Strona:PL Karol May - Dolina Śmierci.djvu/172

Z Wikiźródeł, wolnej biblioteki
Ta strona została uwierzytelniona.

tu na nią poczekać. Skoro przybyła, pojechaliśmy natychmiast dalej. Jak widzę teraz, ubiegliśmy was o dwa dni drogi. Lecz nie zdążyła jeszcze Judyta zdać relacji, gdy wpadliśmy w ręce Komanczów. Śmierć zajrzała nam w oczy, lecz nagle przyszła mi do głowy znakomita myśl. Może pan odgadnie?
— Tak.
— Wiedziałem, że panowie nas ścigacie — —
— Lecz nie wiedział pan wszak o krwawej zemście, którą poprzysięgli nam Komanczowie?

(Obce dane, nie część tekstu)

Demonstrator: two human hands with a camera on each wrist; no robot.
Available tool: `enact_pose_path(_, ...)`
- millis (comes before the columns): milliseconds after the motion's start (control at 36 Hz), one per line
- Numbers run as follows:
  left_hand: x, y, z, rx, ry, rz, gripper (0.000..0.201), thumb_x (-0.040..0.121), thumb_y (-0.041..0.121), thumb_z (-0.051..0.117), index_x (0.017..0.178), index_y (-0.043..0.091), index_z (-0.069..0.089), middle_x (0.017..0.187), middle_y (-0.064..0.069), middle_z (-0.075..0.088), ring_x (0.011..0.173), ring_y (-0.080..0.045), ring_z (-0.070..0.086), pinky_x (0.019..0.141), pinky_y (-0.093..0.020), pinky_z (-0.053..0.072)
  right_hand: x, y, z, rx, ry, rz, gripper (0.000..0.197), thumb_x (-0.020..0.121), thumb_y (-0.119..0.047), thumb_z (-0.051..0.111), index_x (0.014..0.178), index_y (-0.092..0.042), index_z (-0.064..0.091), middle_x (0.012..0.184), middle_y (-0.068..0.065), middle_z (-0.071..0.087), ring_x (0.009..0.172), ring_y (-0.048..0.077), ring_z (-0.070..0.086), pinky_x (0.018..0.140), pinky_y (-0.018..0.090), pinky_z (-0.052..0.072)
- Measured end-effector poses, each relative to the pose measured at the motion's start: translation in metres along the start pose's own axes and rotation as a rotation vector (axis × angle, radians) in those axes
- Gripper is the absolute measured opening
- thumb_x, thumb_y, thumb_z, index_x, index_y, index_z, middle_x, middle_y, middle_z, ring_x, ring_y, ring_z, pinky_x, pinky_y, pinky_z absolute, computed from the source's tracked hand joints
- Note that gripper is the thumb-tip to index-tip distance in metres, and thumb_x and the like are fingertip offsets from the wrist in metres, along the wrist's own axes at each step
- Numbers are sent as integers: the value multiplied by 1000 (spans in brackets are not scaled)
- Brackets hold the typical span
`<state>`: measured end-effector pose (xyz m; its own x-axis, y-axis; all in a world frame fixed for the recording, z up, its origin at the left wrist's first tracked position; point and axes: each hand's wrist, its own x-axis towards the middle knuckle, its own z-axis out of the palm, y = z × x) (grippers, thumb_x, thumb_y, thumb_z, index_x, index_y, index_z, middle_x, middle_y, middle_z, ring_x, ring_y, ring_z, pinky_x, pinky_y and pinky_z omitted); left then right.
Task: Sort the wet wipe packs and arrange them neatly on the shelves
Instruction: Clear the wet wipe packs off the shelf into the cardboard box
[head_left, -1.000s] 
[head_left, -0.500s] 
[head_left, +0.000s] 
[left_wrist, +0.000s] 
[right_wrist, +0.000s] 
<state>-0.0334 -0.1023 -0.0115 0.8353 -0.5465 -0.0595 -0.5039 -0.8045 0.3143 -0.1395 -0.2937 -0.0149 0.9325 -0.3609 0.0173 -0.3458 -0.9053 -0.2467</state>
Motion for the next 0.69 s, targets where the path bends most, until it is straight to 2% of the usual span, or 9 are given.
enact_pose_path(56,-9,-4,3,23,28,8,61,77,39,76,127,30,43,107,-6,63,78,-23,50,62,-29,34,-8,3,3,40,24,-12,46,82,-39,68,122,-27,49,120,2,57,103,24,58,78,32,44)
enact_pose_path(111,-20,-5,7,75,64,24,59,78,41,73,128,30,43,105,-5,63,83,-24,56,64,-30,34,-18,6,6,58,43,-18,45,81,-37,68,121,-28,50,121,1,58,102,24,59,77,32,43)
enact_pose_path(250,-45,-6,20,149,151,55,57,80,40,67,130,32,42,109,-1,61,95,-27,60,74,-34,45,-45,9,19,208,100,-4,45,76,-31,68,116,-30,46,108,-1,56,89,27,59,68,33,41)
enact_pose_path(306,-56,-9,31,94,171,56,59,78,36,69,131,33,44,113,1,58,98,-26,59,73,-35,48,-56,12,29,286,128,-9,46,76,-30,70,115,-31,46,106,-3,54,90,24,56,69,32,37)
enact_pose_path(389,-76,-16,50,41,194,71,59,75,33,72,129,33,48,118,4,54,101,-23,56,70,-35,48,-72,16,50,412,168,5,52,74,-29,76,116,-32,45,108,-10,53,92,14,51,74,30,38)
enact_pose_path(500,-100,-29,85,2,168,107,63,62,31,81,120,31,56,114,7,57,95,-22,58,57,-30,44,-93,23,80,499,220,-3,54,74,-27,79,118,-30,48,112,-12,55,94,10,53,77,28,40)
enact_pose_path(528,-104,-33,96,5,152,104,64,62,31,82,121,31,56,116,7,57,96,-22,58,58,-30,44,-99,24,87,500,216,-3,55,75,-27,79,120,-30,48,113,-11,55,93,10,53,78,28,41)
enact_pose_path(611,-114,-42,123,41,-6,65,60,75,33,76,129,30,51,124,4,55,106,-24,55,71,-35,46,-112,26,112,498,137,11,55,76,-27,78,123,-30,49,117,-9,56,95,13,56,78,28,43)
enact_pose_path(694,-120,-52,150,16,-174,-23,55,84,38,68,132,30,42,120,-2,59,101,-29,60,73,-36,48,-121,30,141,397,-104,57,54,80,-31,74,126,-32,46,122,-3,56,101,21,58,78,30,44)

— Nie, ale wiem bardzo dobrze, że Komanczowie żyją z Apaczami w odwiecznej niezgodzie. Zaproponowałem tedy Wielkiej Strzale interes, który mógł i wilka nasycić i owcę ocalić. Żądałem, aby wypuścili nas i nasze mienie, wzamian zaś przyrzekłem wskazać miejsce, gdzie można schwytać Winnetou.
— Zgodził się?
— Z przyjemnością, tem bardziej, że się dowiedział, iż Apaczowi towarzyszy Old Shatterhand.
— Ale nie ufał wam — wszak was jeszcze nie puścił na wolność.

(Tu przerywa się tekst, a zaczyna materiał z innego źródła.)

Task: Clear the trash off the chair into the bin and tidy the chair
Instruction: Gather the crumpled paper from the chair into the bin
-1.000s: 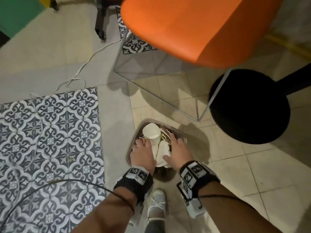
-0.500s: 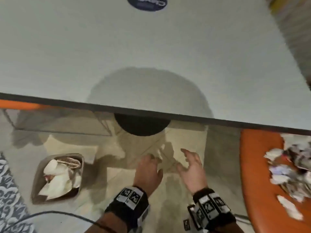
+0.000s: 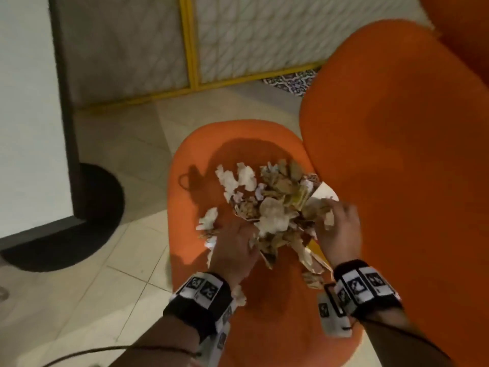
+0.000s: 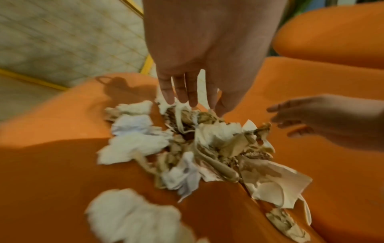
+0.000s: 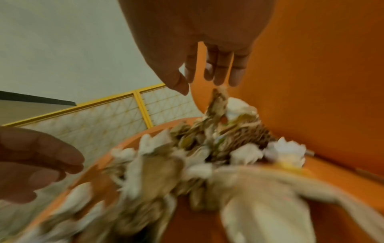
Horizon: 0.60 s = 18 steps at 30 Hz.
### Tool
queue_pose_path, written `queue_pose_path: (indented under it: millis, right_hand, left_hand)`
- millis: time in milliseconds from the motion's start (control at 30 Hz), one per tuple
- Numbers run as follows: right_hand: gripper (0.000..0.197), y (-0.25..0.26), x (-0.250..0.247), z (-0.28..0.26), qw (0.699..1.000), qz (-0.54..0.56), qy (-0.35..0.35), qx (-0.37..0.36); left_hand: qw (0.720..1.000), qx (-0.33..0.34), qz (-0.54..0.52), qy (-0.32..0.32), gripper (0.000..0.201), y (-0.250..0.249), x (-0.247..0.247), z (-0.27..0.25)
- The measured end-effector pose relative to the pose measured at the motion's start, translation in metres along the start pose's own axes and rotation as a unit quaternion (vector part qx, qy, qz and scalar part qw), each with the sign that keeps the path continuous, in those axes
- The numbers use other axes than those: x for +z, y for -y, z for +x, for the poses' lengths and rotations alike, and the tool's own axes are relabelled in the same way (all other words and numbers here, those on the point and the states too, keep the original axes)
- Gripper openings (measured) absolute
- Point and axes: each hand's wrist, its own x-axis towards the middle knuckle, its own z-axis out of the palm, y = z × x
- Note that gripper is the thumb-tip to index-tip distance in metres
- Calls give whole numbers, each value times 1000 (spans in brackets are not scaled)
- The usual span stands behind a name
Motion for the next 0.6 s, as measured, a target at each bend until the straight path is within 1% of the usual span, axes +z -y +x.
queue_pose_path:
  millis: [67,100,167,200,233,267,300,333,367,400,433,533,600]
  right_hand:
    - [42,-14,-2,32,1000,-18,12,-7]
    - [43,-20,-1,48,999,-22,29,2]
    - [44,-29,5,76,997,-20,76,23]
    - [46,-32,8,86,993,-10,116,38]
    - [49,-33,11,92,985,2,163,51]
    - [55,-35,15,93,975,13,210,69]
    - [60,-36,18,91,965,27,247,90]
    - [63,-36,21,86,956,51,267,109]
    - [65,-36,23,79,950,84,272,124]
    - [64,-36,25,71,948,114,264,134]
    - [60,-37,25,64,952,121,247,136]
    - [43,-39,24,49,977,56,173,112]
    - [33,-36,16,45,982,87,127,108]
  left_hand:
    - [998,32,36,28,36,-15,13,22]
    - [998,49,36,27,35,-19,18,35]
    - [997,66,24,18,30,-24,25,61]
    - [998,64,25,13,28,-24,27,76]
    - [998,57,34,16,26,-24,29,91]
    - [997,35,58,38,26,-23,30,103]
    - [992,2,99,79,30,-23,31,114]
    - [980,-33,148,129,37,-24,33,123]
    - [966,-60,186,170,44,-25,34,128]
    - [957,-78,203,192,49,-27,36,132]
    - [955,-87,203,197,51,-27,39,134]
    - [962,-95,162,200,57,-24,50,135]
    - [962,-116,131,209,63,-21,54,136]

— No tak. Nie mógł przecież wykonać mego warunku, dopóki nie wywiązałem się z zobowiązania. Było rzeczą pewną, że schwytamy was na tropie Judyty. Wyjechaliśmy przeto na spotkanie. Nagle wybuchnął orkan i fata morgana ukazała nam trzech jeźdźców, zbliżających się w galopie do strumyka. Któż to mógł być, jeśli nie wy? Komanczowie biwakowali wpobliżu strumyka. Sądzili jednak, że tu przenocujecie, cofnęli się zatem do odległego o pół godziny lasu.